TASK INSTRUCTIONS = Within the material below, transcribe exactly the lines from the one holding "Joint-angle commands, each" through the one holding "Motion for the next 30", keeping both ends and skipping the rest.

------------------------

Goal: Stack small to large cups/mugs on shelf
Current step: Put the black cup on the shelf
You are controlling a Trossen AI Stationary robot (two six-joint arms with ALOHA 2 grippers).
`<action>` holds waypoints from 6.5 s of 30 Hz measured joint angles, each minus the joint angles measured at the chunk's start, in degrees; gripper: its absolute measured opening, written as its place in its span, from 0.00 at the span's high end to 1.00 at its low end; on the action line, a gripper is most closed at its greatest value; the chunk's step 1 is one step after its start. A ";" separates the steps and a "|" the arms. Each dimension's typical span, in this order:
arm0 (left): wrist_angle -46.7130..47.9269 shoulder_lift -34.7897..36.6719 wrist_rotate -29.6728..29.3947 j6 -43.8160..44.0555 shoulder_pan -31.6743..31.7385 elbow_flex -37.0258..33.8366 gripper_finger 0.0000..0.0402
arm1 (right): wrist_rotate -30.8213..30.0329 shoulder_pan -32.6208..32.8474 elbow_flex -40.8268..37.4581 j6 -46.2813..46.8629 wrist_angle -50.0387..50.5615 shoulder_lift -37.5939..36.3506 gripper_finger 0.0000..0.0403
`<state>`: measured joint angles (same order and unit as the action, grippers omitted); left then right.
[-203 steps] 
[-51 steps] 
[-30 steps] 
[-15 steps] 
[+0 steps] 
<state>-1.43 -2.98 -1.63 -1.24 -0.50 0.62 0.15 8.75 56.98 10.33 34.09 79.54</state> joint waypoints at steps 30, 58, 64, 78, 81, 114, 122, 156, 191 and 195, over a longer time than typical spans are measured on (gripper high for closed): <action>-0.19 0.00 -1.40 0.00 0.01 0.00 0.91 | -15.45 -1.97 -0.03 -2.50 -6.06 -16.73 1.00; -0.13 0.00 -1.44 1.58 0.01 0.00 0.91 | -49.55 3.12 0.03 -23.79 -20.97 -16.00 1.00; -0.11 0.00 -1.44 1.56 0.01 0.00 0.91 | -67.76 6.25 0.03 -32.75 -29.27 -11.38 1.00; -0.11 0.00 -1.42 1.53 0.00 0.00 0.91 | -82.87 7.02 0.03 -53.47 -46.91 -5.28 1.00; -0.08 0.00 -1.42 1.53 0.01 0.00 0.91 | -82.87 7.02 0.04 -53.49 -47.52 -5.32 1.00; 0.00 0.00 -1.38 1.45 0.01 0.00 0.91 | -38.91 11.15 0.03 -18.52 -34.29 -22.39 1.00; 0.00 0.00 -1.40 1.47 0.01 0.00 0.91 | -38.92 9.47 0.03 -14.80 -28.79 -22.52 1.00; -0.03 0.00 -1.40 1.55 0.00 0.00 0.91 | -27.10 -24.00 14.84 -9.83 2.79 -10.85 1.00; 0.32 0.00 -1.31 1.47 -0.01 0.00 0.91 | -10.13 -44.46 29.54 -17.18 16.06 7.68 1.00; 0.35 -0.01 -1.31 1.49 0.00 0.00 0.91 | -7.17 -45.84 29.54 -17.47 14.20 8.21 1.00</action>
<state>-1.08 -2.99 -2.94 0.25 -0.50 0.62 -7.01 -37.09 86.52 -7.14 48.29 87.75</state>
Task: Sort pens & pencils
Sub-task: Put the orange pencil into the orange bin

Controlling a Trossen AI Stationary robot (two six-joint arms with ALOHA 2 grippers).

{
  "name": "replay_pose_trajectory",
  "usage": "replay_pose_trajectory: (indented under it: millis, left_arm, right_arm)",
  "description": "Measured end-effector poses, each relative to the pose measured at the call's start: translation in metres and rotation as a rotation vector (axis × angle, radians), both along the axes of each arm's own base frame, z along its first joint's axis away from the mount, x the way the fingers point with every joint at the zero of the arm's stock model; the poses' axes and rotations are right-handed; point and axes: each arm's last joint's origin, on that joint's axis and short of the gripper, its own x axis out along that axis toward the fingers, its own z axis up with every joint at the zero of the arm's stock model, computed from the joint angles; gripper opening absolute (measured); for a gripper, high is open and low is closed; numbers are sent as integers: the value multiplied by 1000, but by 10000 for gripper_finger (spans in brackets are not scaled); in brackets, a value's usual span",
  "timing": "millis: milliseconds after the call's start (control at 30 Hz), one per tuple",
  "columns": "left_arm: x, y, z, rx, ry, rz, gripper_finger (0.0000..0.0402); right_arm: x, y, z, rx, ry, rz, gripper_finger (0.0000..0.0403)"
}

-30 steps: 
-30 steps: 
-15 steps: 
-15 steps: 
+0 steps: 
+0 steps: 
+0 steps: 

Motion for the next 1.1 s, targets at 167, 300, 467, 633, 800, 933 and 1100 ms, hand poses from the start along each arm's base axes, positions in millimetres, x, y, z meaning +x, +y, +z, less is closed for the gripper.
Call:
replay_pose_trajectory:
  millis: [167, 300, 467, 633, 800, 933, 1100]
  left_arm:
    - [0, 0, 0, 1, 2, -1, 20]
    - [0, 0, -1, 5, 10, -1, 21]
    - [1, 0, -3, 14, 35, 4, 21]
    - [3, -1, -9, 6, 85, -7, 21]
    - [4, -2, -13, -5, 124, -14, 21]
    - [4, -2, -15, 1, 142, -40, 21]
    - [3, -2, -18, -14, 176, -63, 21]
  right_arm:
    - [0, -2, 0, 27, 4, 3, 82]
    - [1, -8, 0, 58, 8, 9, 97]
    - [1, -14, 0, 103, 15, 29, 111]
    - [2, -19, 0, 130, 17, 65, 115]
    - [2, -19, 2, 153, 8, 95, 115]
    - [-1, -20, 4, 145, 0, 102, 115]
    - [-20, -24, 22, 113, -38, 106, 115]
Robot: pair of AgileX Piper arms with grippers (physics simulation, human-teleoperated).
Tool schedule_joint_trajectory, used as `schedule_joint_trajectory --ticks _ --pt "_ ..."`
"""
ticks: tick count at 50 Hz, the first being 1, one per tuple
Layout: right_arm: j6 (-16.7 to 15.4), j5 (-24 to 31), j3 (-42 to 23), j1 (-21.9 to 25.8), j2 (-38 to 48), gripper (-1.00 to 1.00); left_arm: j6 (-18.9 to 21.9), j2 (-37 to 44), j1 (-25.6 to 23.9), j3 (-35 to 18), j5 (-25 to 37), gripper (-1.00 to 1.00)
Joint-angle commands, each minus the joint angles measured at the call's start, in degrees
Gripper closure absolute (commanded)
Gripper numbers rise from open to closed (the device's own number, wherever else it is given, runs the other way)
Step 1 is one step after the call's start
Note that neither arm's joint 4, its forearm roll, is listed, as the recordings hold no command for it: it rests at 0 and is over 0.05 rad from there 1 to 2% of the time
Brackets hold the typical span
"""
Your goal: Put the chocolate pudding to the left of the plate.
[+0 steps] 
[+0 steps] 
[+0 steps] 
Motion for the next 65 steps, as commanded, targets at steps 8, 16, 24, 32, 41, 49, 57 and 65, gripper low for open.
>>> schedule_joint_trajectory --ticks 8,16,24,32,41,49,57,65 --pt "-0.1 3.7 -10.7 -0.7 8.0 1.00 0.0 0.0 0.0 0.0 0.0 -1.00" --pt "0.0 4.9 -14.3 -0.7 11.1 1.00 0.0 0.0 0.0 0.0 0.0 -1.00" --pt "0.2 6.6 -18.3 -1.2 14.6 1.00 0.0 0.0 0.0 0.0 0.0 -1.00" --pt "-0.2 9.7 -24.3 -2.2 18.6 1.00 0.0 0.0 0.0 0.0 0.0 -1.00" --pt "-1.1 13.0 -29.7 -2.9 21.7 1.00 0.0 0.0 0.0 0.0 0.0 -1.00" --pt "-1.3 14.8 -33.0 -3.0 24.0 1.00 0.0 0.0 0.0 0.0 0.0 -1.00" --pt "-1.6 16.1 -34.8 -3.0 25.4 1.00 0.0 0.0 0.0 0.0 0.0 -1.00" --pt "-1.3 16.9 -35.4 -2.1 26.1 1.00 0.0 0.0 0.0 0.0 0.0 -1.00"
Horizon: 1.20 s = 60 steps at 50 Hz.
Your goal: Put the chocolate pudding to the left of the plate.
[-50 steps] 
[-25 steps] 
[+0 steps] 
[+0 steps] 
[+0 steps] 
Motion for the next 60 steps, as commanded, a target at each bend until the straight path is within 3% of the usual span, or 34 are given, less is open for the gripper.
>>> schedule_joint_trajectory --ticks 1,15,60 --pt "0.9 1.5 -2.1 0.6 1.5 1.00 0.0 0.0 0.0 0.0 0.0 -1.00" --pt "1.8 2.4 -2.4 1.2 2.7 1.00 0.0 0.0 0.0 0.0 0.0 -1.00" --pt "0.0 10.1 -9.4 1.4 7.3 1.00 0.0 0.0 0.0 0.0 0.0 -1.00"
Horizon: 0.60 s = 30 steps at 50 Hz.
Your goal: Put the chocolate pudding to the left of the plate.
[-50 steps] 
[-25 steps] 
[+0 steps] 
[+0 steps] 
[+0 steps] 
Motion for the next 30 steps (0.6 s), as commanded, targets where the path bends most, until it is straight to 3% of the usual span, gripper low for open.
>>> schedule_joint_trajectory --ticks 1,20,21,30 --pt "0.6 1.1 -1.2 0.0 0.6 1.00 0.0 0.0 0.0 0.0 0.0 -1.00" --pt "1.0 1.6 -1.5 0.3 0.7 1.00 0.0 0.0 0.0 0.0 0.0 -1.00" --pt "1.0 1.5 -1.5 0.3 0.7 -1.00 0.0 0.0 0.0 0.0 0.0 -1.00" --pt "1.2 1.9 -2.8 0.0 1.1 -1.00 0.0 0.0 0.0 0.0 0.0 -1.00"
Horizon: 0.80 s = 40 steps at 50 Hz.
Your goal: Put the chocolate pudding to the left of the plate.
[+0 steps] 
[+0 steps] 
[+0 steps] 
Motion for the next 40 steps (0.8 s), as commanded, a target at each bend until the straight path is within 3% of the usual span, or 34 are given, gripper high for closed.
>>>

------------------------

SOLUTION =
Joint-angle commands, each minus the joint angles measured at the call's start, in degrees
Gripper closure absolute (commanded)
Gripper numbers rise from open to closed (the device's own number, wherever else it is given, runs the other way)
Step 1 is one step after the call's start
Note that neither arm's joint 4, its forearm roll, is listed, as the recordings hold no command for it: it rests at 0 and is over 0.05 rad from there 1 to 2% of the time
Brackets hold the typical span
"""
Your goal: Put the chocolate pudding to the left of the plate.
[+0 steps] 
[+0 steps] 
[+0 steps] 
Motion for the next 65 steps, as commanded, targets at steps 8, 16, 24, 32, 41, 49, 57 and 65, gripper low for open.
>>> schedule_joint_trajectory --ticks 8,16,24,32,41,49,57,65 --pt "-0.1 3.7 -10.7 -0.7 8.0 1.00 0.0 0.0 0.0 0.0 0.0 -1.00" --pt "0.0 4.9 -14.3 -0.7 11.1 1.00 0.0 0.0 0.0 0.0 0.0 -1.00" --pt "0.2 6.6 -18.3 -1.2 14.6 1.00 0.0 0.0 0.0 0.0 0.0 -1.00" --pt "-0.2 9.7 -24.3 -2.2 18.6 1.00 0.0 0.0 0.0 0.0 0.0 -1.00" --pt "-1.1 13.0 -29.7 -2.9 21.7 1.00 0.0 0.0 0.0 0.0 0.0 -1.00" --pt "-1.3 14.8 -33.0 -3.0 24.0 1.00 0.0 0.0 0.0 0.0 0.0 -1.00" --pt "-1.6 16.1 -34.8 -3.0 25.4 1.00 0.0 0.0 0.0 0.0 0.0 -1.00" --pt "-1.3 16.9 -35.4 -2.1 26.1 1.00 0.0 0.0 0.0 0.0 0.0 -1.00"
Horizon: 1.20 s = 60 steps at 50 Hz.
Your goal: Put the chocolate pudding to the left of the plate.
[-50 steps] 
[-25 steps] 
[+0 steps] 
[+0 steps] 
[+0 steps] 
Motion for the next 60 steps, as commanded, a target at each bend until the straight path is within 3% of the usual span, or 34 are given, less is open for the gripper.
>>> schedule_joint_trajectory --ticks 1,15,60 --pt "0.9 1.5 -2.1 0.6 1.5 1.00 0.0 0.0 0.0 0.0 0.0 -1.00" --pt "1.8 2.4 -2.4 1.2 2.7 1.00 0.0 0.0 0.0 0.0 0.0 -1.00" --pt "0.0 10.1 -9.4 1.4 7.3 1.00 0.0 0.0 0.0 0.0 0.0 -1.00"
Horizon: 0.60 s = 30 steps at 50 Hz.
Your goal: Put the chocolate pudding to the left of the plate.
[-50 steps] 
[-25 steps] 
[+0 steps] 
[+0 steps] 
[+0 steps] 
Motion for the next 30 steps (0.6 s), as commanded, targets where the path bends most, until it is straight to 3% of the usual span, gripper low for open.

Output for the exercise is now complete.